Q: Should the team panic if Direct traffic is more than 40 percent of total?
A: Yes. Healthy Direct traffic for most B2B and ecommerce sites is 15 to 25 percent. Above 40 percent, the channel grouping is collapsing real traffic into the catch-all bucket. The fix is custom channel groups, an unwanted referrals list, and aggressive UTM tagging of every link the team controls.
Q: Does sampling affect GA4 standard reports?
A: Yes, but differently than Explore reports. Standard reports apply thresholding (data suppression for low row counts) rather than sampling. Explore reports apply both. BigQuery has neither. For any report quoted to leadership, BigQuery is the only defensible source.

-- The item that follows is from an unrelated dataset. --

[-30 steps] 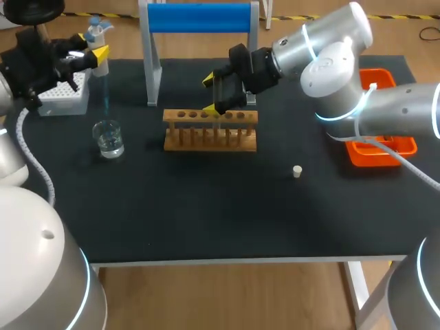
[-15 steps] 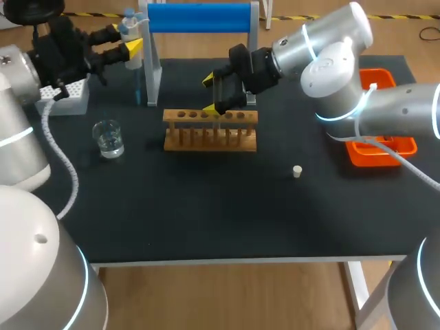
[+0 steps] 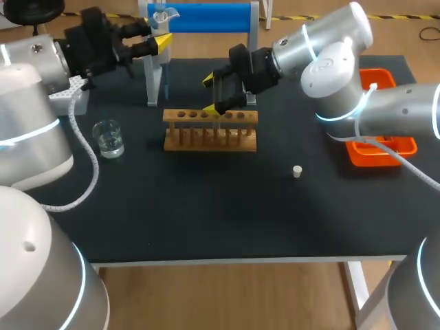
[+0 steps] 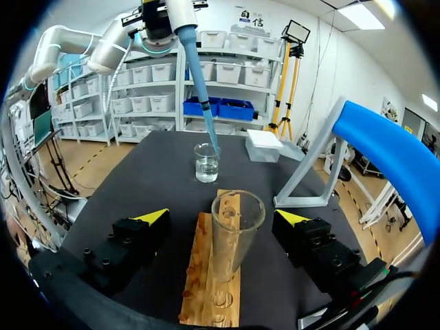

Q: Can bots be completely filtered out of GA4?
A: No, not with default tools. The IAB bot list catches roughly half. Server-side filtering on data-center IP ranges, zero-engagement sessions, and known bot user agents catches another 30 to 40 percent. The remaining 10 to 20 percent of sophisticated bots requires custom rules in BigQuery against the raw event stream. Full elimination is not achievable.
Q: How often should the channel grouping be audited?
A: Quarterly at minimum. New traffic sources (AI assistants in 2024-2026, new social platforms, partnership channels) regularly appear and fall into Direct or Unassigned until the channel grouping is updated. A quarterly audit catches drift before it materially affects reporting.
Q: Given all these problems, is GA4 still useful?
A: Yes, when used correctly. GA4 is excellent at relative comparison (this month vs last month, this channel vs that channel, this segment vs that segment). It is poor at absolute truth (exactly how many sales did campaign X drive). Use GA4 for trends and segmentation. Use the CRM and BigQuery for absolute numbers. The combination is reliable. Either one alone is not.